Influence of preferential diffusion on the distribution of species in lean H2-air laminar premixed flames at different equivalence ratios

TL;DR

This study uses 2D simulations to analyze how equivalence ratio influences preferential diffusion effects and species distribution in lean H2-air laminar premixed flames, revealing significant deviations from 1D solutions especially for H2.

Contribution

It provides detailed insights into how preferential diffusion alters species distributions and reaction rates in 2D flames at different equivalence ratios, highlighting the importance of curvature effects.

Findings

Preferential diffusion causes significant deviations from 1D flame models.

Lower equivalence ratios enhance flame stretch and surface area.

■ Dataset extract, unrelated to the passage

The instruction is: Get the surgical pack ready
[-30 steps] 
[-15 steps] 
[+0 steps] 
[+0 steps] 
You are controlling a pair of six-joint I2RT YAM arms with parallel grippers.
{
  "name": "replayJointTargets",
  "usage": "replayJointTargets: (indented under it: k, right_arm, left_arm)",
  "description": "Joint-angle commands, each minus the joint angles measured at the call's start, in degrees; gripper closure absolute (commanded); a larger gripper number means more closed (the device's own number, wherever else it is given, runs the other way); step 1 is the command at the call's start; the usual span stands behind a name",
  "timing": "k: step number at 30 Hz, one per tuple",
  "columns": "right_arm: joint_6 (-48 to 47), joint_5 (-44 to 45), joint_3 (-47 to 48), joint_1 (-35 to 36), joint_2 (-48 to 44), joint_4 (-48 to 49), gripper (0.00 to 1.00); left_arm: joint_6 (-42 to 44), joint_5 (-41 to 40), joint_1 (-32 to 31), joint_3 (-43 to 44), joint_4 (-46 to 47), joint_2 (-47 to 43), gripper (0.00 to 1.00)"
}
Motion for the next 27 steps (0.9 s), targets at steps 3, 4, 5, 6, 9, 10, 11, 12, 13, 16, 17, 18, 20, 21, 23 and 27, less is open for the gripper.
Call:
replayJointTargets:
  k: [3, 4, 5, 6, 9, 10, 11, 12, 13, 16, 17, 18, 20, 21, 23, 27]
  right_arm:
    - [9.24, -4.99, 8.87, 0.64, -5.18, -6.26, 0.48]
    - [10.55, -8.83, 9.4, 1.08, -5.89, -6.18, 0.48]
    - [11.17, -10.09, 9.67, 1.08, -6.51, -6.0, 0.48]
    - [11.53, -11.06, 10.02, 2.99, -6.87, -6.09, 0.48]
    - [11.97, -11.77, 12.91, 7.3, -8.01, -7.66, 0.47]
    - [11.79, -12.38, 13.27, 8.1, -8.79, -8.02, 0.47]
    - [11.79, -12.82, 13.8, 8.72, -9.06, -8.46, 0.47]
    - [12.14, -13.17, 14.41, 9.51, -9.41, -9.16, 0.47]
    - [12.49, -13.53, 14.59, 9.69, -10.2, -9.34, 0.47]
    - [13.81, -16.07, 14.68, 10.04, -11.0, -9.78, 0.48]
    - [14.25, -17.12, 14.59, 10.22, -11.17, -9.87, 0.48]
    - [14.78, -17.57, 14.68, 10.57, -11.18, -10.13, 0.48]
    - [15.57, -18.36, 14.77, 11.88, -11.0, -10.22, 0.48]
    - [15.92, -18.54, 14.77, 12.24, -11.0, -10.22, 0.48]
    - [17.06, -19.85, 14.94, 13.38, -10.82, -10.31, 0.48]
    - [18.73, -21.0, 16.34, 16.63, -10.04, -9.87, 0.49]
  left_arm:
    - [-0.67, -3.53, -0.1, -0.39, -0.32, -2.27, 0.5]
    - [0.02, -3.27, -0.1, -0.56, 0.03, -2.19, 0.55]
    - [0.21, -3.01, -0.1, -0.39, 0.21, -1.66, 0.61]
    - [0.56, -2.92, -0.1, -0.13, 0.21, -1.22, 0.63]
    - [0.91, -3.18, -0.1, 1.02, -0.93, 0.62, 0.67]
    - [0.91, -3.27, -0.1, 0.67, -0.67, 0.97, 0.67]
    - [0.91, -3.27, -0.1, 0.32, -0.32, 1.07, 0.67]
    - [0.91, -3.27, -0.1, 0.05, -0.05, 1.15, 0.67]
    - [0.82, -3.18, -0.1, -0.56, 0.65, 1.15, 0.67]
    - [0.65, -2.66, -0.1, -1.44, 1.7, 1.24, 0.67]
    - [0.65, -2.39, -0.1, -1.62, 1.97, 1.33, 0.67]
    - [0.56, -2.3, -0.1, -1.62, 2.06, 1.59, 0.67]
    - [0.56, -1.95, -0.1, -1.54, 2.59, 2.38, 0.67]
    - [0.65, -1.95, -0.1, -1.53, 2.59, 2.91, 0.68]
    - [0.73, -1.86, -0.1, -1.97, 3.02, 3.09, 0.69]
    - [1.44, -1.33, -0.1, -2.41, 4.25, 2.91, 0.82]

H2 shows the strongest deviation among major species.

Abstract

The influence of equivalence ratio on preferential diffusion effects and the resulting changes in the distributions of major species and their reaction rates have been analysed based on 2D simulations of lean ${\mathrm{H_2}}$-air laminar premixed flames, at $\phi=0.4$ and $0.7$. The enhancements of burning rate, flame surface area, and stretch factor increase with decreasing equivalence ratio with the increase in stretch factor particularly prominent when the burning rate and flame area are evaluated based on normalised mass fraction variation of ${\mathrm{H_2}}$. The preferential diffusion effects have been demonstrated to lead to significant deviations of mass fractions of major species and their reaction rates from the corresponding 1D unstretched laminar premixed flame solution and local variations of equivalence ratio. This tendency is particularly strong for ${\mathrm{H_2}}$ among all the major species. Moreover, mass fractions of ${\mathrm{O_2}}$ and ${\mathrm{H_2O}}$ are found to assume super-adiabatic values at the super-adiabatic temperature zones and this trend is particularly strong for the $\phi=0.4$ case. It has been demonstrated that the deviations of major species mass fractions and their reaction rates from their corresponding 1D unstretched laminar premixed flame values arise principally due to preferential diffusion effects induced by relative focussing/defocussing of species and heat at the positively and negatively curved regions with the nature of the deviations being opposite to each other depending on the sign of the curvature. The variations of normalised species mass fractions of $\mathrm{O_2}$ and $\mathrm{H_2O}$ are found to be significantly affected by the local equivalence ratio within the 2D laminar flame with $\phi=0.4$ but these effects weaken with an increase in global equivalence ratio.